Visual memories very dim, not helped by the fact that I stood right down the back, as I was recording the gig on my walkman, and was afraid it would distort if I was too close to the PA. Automatic record level. It distorted anyway. In my innocence I was also afraid of being seen with a clip mic on my lapel. No-one would have either noticed or cared if they had. I'm sure I was one of many recording. I only wish I'd brought my camera. Though that would have meant a compromise with the recording - camera clicks right next to the mic. Wouldn't be an issue nowadays with digital.
The band played raw versions of what was to appear on The Ideal Copy and A Bell is a Cup... Some of the titles were slighty different to what they became: The Point Of Collapse was called Three Legged Waltz, and Over Theirs was called Nuisance Over Theirs. This material was all new to me, so it was a real treat. I loved it - simplicity and intelligence delivered with nonchalant aplomb. Interesting to hear the beat combo still capable of creating engaging new shapes with the minimum of means. The songs had an immediacy that got squeezed out on the overproduced records—technological teething troubles well documented in Kevin Eden's biography. I remember being very impressed with Robert's stripped-down kit: snare, bass drum and hi-hat. The simplicity really appealed to me; there was something very workmanlike about it—a craftsman's touch.
Couldn't get over the ignorance of some members of the crowd, who stood with their backs to the band, chatting loudly. Then, when Come Back In Two Halves began but fell apart, before it was quickly counted in again, some porridge-for-brains sneers, "Play some fackin' mew-zik..." I wanted to thump him. Give them a chance for fuck's sake ! The song was announced by Graham as though each word was punctuated with a full stop. Elsewhere, he camply exaggerated his intros: "Cheeking Tonguesssssssah.." (touch of the Mark E Smith surplus syllables) "Kidney-(feedback flare)- Kidney.. BINGossssss..." I seem to remember him getting rather annoyed at some feedback problems that dogged him at various points, the amp wailing like some rusty old elephant.

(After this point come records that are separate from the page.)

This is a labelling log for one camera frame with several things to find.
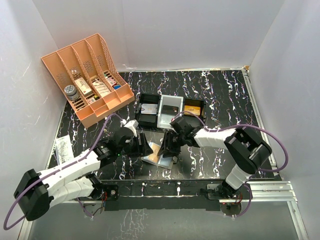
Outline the tan card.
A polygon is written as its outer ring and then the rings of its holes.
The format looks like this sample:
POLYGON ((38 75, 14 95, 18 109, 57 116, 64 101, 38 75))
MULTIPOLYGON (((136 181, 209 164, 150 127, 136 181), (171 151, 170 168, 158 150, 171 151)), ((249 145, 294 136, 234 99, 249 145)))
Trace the tan card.
POLYGON ((153 151, 153 153, 150 154, 149 157, 150 157, 151 159, 156 159, 156 158, 158 158, 158 157, 159 157, 159 156, 158 156, 158 153, 159 153, 159 151, 160 151, 161 146, 158 145, 158 144, 156 144, 156 143, 154 143, 154 142, 150 142, 150 143, 149 143, 149 146, 150 146, 150 148, 151 148, 152 151, 153 151))

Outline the grey leather card holder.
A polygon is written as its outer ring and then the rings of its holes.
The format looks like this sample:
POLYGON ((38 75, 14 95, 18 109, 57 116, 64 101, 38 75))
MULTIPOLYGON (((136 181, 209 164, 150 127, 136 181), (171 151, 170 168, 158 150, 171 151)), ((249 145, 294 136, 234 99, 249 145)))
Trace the grey leather card holder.
POLYGON ((158 158, 151 159, 150 155, 143 156, 140 158, 143 162, 149 163, 161 168, 171 170, 173 165, 177 163, 177 157, 163 157, 163 155, 158 156, 158 158))

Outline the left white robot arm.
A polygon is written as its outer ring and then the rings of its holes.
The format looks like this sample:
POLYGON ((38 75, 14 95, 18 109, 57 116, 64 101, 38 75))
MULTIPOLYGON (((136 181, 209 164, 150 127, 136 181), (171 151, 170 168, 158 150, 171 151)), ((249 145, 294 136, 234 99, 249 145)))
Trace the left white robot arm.
POLYGON ((72 160, 40 172, 26 171, 13 195, 24 217, 37 220, 53 206, 71 199, 99 199, 104 188, 94 171, 121 155, 139 158, 153 153, 145 134, 137 133, 137 126, 138 122, 131 120, 72 160))

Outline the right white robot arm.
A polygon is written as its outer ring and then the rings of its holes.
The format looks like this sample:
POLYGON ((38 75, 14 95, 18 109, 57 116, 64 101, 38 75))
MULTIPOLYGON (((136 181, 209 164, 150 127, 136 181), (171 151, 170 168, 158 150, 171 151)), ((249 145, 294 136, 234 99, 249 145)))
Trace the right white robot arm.
POLYGON ((177 157, 181 147, 212 147, 227 150, 235 161, 228 176, 215 189, 207 189, 210 194, 233 199, 241 192, 241 187, 260 169, 272 154, 271 147, 259 136, 255 126, 239 124, 224 129, 209 129, 206 125, 193 127, 184 116, 174 118, 172 130, 164 133, 158 156, 177 157))

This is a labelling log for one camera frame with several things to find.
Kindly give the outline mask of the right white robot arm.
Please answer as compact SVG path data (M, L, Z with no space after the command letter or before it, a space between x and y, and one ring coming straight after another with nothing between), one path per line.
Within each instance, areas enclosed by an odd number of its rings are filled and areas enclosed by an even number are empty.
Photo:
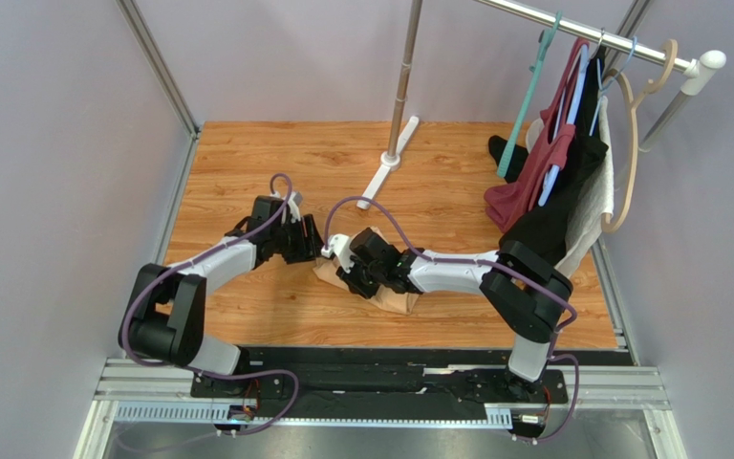
M365 229L354 237L332 236L321 254L337 262L335 274L347 289L365 299L382 289L400 295L484 297L515 335L508 372L528 383L541 379L560 319L571 309L571 281L516 241L476 254L400 251Z

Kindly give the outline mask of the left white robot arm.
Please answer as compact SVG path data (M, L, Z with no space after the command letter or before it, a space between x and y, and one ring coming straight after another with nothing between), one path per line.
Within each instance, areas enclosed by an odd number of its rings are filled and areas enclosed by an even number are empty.
M274 256L287 264L314 261L322 241L302 197L259 196L252 214L214 246L170 266L143 266L136 277L118 342L143 364L162 364L209 377L240 378L248 356L205 333L207 298Z

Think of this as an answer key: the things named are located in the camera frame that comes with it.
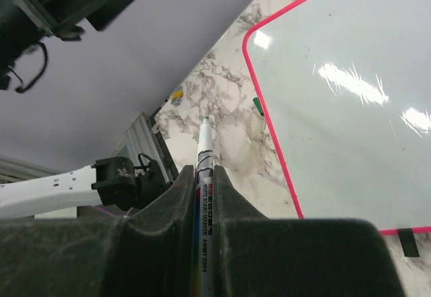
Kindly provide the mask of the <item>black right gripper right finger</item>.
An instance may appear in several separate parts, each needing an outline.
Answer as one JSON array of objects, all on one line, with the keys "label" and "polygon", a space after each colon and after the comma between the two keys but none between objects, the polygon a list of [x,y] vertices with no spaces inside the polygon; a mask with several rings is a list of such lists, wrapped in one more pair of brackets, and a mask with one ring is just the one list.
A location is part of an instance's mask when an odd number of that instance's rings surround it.
[{"label": "black right gripper right finger", "polygon": [[403,296],[383,237],[352,219],[264,216],[216,166],[217,296]]}]

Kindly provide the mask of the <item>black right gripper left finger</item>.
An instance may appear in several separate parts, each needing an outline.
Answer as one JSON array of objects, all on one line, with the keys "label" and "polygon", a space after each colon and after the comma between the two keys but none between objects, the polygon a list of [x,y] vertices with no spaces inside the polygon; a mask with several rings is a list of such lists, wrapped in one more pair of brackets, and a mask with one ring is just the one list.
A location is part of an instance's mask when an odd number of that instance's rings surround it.
[{"label": "black right gripper left finger", "polygon": [[188,296],[194,170],[132,218],[1,223],[2,296]]}]

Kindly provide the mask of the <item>green white whiteboard marker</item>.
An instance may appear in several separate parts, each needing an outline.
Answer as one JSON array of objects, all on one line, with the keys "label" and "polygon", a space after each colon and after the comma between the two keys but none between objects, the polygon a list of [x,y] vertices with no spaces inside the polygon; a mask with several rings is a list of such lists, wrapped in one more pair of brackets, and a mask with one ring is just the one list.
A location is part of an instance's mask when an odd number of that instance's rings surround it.
[{"label": "green white whiteboard marker", "polygon": [[205,117],[199,129],[195,167],[195,224],[192,296],[214,295],[213,274],[213,146]]}]

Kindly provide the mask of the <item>green marker cap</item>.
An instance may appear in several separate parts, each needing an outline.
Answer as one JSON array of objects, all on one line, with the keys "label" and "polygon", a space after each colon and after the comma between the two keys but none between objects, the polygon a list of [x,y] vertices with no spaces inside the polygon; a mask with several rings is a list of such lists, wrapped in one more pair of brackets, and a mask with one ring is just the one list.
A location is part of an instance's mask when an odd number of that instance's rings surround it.
[{"label": "green marker cap", "polygon": [[255,108],[257,109],[257,112],[263,117],[264,111],[263,111],[263,108],[261,106],[261,102],[260,102],[259,98],[258,97],[253,98],[253,103],[255,105]]}]

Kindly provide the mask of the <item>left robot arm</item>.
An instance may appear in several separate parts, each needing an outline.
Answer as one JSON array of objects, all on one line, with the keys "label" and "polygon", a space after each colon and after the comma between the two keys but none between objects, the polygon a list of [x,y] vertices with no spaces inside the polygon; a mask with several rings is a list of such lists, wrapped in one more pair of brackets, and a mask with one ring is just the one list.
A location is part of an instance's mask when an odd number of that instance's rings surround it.
[{"label": "left robot arm", "polygon": [[[135,0],[1,0],[1,89],[9,89],[15,63],[39,48],[47,53],[44,38],[64,42],[81,40],[87,20],[99,32],[105,30]],[[143,209],[173,184],[178,171],[163,148],[154,119],[142,117],[150,153],[135,160],[114,156],[83,168],[1,186],[1,217],[17,219],[62,209],[115,205],[119,209]]]}]

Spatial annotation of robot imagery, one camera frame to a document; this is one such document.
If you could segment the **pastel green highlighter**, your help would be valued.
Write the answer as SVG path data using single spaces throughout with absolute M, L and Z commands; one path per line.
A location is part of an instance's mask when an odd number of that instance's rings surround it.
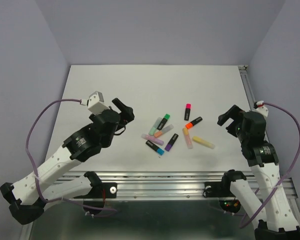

Regarding that stupid heckler, doubtless today it would be the cursed mobile phone that'd be the distraction. Harold Pinter, interviewed by Kirsty Wark on Newsnight last night, described them as "an excrescence", "a disease", and bemoaned the collapse of communication into a series of meaningless shorthand gestures. He speaks my language. Doubtless Wire could write a tune about that. He had written an hilarious two-hander called "But apart from that", which he performed with a young actor, revolving around a mobile phone conversation that goes: "Hello ! How are YOU !" "I'm fine, how are YOU ?" "No, I'm fine.. and you ? " "Very good. Really good" "Really ? Considering all - " "Yes, despite everything" "Really ? No, how are you REALLY ?" "I'm losing - " "What ?" " I'm losing you" "What ? What do you mean you're losing me ? I'm still here !" and so on...
I sometimes wonder what Wire's set would've sounded like if they'd gone into a very basic studio right after that gig and committed these tunes to tape, how fresh they'd be. None of that sequencing lark to wring the life out of them. Of course, some of them ended up on the magnificent Snakedrill EP, and that production was just right. This outstanding record seems to get overlooked in dismissive debates about Wire's 80s output being substandard. It would've been interesting if Wire's first hiatus neatly covered the period when the newer production techniques were past their difficult first stage. Of course, life's never so neat. Apparently they were within two weeks of playing in 1983, then Colin went to India. I wonder what a record would've sounded like then. One can only wonder.
Looking at the remains of my gig ticket, carefully conserved in the tape box over the years, it's tempting to retrospectively view the band name without the last letter as predictive of the the change to the short lived WIR trio of the early 90s - itself an outcome of both production and creative issues that rendered Robert redundant. The ticket shows that the door charge was a mere £4.50. Seems so paltry. Well, it was twenty years ago.